The Pennsylvania Hospital has been involved in every war in which our country has participated. In the French-Indian War (1754-1763) both wounded and ill soldiers were cared for. During the Revolutionary War, particularly in the severe winter of 1777-1778, the British occupied Pennsylvania Hospital. Later, when the British were in retreat, the Hospital received sick and wounded soldiers from the Colonial armies.

In 1861, The State's Surgeon General's Office made arrangements for casualties of the Civil War to be admitted to Pennsylvania Hospital. The Hospital received the ill, suffering mostly from infections and fevers, and wounded from the Spanish-American War.

H.G. & E.B. Krumbhaar, 1918
H.G. & E.B. Krumbhaar, 1918

In response to the dire needs of the First World War efforts, the Pennsylvania Hospital established Pennsylvania Base Hospital #10, initially made up of 23 physicians and 64 nurses, the majority from Pennsylvania Hospital. The Chief Nurse was Margaret A. Dunlap, R.N. who was the Directress of Nurses at Pennsylvania Hospital. On May 19th, 1917, the unit sailed for overseas duty, the first organized body of U.S. soldiers to leave Phildelphia.
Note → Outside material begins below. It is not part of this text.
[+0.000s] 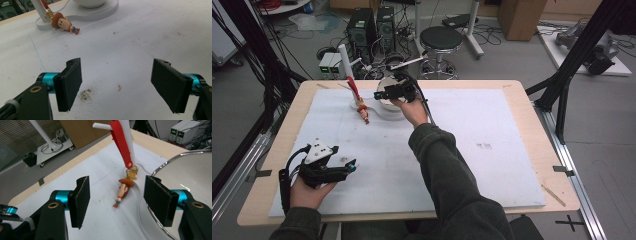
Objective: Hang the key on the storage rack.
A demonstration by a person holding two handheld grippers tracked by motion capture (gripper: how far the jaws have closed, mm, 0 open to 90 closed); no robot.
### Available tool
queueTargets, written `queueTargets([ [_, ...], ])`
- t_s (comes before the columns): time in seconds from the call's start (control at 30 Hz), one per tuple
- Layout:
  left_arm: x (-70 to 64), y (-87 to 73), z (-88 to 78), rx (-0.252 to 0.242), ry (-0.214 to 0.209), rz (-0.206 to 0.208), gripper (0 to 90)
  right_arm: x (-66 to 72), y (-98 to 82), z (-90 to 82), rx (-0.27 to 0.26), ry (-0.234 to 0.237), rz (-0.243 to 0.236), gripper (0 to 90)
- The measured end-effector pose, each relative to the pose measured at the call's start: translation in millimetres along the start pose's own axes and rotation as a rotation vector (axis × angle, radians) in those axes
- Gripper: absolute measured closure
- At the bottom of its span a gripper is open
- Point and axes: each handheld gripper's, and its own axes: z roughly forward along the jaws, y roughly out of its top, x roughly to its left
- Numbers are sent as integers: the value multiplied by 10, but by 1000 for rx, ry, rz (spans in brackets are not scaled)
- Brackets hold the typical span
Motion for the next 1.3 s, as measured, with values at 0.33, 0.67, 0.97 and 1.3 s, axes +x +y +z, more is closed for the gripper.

After a short stay in England, the Unit was assigned to LeTreport, France, where it took over the British General Hospital #16.

George Norris "Back at the old 
Pennsylvania, December 1918"
George Norris "Back at the old Pennsylvania, December 1918"

Organized as part of the War Department's Protective Mobilization Plan during World War II, the Pennsylvania Hospital 52nd Evacuation Hospital saw action in the Pacific Theater.